Some NHS services that were temporarily stopped to release capacity for dealing with the covid-19 pandemic will restart from today, the health secretary has announced.

Matt Hancock said that the “restoration” of other NHS services would initially focus on the most urgent services, such as for cancer and mental health. He said that the recommencement was possible because the number of hospital admissions from covid-19 was beginning to fall in most parts of the country, suggesting that the UK might be past its first peak of the virus.

Hancock told the daily Downing Street briefing on 27 April that decisions on resuming services would be made locally and on a hospital-by-hospital basis. “The exact pace of the restoration will be determined by local circumstances on the ground, according to local need and according to the amount of coronavirus cases that that hospital is having to deal with,” he said.

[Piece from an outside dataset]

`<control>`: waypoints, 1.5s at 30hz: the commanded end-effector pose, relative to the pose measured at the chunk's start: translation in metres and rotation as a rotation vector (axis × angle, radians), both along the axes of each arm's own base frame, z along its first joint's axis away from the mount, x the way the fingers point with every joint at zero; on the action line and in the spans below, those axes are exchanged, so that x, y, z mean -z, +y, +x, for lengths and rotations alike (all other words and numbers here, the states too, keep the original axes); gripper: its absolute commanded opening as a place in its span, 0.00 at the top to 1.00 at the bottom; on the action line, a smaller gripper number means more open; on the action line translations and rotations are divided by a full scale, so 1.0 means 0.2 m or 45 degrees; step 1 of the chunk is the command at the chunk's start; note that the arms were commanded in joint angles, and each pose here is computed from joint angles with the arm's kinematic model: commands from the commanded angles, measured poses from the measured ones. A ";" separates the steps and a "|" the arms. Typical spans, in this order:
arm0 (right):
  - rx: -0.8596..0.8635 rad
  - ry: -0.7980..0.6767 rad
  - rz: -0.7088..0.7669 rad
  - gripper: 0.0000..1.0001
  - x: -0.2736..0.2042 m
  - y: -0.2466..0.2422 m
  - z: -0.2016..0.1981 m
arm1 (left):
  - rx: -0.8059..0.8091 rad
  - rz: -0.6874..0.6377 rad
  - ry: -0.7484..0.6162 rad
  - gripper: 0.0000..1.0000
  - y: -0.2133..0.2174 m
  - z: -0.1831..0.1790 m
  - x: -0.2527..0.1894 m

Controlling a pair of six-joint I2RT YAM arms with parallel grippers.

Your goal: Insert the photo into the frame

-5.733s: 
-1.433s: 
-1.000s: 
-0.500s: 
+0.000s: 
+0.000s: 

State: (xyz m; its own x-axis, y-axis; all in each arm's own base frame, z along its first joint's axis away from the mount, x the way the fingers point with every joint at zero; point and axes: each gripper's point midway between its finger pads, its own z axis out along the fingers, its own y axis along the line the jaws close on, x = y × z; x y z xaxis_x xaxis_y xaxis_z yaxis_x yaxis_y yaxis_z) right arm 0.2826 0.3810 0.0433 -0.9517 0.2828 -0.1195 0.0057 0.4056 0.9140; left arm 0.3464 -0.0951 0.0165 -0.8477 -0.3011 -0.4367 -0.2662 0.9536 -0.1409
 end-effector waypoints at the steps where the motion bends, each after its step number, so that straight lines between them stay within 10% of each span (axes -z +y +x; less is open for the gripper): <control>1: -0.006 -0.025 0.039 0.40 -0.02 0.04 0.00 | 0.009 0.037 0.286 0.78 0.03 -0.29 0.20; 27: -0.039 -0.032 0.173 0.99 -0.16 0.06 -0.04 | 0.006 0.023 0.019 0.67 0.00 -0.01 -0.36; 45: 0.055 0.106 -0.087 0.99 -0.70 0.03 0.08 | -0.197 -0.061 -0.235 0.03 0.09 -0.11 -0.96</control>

On 17 March,1 NHS hospitals in England were told to suspend all non-urgent elective surgery to help free up 30 000 of the English NHS’s 100 000 general and acute beds to deal with the covid-19 pandemic.

Responding to Hancock’s announcement, Niall Dickson, chief executive of the NHS Confederation, which represents healthcare organisations, said that now was the right time to resume operations and other treatments in a managed way.

He said, “The NHS has remained open for business for critical and other urgent care, and it has not been overwhelmed. But freeing up 33 000 hospital beds at pace and suspending non-urgent procedures has created a massive backlog, and it will mean increased pressure on hospitals, community, GP services, and social care.

“Starting this work again needs to be done carefully, with local health leaders deciding what is best for their local communities and what can be managed. We know some staff will need downtime to recover after what they have been through.”